Researchers have previously reported that some people with regular or predictable menstrual cycles experience changes in the timing or symptoms of their periods after receiving a COVID-19 vaccine, although these changes are usually temporary and there is no evidence that fertility is affected. For the new study, Lee and colleagues analyzed a subset of responses to an online survey on menstrual experiences after vaccination for insights specific to people who do not usually menstruate.

 

Out of over 160,000 survey respondents, the researchers identified 552 people who said they used testosterone or other gender-affirming hormones and did not usually menstruate. Most of these respondents (84%) selected more than one gender category, with 460 identifying as transgender, 373 specifying man or man identified, 241 identifying as non-binary and 124 indicating they were genderqueer/gender non-conforming.

 

One-third of these respondents reported breakthrough bleeding after receiving a COVID-19 vaccine, 9% reported chest or breast soreness and 46% reported having other symptoms they would usually associate with a period, such as cramping and bloating. Some respondents used the survey’s open-ended text boxes to report significant negative mental health impacts in response to their period symptoms, including anxiety, depression, gender dysphoria, panic attacks and suicidal ideation.

 

Clinical trials for COVID-19 vaccines have not generally examined impacts on menstrual experiences.

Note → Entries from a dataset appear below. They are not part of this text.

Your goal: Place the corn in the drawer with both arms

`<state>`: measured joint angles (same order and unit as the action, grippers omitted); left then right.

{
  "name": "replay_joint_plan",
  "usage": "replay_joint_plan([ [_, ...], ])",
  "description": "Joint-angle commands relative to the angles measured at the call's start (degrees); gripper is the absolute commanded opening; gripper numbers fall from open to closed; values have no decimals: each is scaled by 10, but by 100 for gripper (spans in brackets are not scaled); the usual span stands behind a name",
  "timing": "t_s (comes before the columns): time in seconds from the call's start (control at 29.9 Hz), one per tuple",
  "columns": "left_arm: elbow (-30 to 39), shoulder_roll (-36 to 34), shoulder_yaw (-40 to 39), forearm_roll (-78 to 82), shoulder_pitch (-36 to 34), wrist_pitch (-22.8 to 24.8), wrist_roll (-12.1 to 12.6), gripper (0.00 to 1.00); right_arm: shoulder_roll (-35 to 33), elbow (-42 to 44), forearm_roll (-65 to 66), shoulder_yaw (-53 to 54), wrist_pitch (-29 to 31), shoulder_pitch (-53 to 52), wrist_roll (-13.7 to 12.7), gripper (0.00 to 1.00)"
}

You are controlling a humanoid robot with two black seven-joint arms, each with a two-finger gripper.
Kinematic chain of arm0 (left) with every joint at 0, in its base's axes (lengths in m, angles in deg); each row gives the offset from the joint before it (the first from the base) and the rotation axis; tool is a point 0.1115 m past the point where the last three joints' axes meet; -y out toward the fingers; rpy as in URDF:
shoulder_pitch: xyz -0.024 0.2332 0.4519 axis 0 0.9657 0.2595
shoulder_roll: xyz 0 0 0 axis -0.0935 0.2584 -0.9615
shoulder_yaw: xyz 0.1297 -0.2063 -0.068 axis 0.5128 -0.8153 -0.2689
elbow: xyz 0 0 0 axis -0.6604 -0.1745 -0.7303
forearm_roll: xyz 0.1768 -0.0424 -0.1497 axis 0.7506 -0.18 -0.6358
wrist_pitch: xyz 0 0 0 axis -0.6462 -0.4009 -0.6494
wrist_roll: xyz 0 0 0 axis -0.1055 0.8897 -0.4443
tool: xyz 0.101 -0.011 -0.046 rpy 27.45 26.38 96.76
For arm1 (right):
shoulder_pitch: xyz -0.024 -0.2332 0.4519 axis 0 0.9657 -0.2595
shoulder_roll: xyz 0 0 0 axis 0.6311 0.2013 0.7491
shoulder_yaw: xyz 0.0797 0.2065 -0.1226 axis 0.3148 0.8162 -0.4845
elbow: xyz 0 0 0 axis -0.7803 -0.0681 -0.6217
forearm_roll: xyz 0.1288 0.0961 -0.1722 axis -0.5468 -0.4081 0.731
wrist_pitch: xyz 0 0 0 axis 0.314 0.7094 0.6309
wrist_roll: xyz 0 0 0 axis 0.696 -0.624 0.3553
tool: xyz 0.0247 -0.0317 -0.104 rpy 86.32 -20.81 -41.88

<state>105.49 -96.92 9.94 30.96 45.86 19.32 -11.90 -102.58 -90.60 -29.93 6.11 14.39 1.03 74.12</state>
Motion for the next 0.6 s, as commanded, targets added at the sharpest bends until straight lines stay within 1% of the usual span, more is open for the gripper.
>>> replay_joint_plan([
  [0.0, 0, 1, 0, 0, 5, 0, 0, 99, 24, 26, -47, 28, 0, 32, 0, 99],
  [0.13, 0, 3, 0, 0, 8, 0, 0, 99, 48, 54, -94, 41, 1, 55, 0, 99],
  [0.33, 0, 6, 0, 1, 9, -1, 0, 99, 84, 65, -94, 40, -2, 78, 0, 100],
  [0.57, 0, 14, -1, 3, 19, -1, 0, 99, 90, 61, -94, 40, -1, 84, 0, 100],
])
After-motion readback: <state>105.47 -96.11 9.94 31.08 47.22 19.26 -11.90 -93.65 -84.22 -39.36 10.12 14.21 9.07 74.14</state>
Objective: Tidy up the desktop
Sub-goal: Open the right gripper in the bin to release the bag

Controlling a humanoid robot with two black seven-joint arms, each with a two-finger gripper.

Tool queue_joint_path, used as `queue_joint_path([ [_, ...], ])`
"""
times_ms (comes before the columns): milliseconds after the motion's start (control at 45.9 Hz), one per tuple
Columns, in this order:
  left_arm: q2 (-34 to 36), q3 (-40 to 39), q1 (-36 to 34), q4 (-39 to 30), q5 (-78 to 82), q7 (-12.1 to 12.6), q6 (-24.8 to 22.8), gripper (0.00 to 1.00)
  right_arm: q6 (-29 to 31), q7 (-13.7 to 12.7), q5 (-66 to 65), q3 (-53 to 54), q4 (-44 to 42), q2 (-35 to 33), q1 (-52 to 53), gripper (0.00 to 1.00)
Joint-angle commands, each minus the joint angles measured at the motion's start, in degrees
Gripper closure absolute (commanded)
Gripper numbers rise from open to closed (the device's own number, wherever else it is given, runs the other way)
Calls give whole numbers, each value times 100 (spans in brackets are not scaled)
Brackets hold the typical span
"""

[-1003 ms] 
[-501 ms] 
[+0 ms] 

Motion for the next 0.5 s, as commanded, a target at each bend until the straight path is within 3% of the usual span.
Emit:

As a result, these potential effects are not mentioned in the safety information that is provided to vaccine recipients.

 

“I hope that discussing these findings openly allows people to know that this could be a side effect so they can prepare appropriately,” said Lee. “This is especially important given the fact that some people described mental health outcomes like anxiety, depression and suicidal ideation as responses to unexpected breakthrough bleeding after vaccination.”

 

Lee added that a better understanding of potential menstrual side effects can help to address the needs of medically underserved populations, including gender-diverse individuals, as well as help reduce vaccine hesitancy. The research team shared results from a different subset of the same survey in a preprint on medRxiv.

 

Lee will present this research from 11:15 a.m.–12:15 p.m. Monday, April 4, in Exhibit/Poster Hall A-B, Pennsylvania Convention Center (Poster Board Number C118) (abstract). This work will be featured in a virtual press conference from 11–11:45 a.m. EDT on Friday, April 1 (RSVP by Thursday, March 31). Contact the media team for more information or to obtain a free press pass to attend the meeting.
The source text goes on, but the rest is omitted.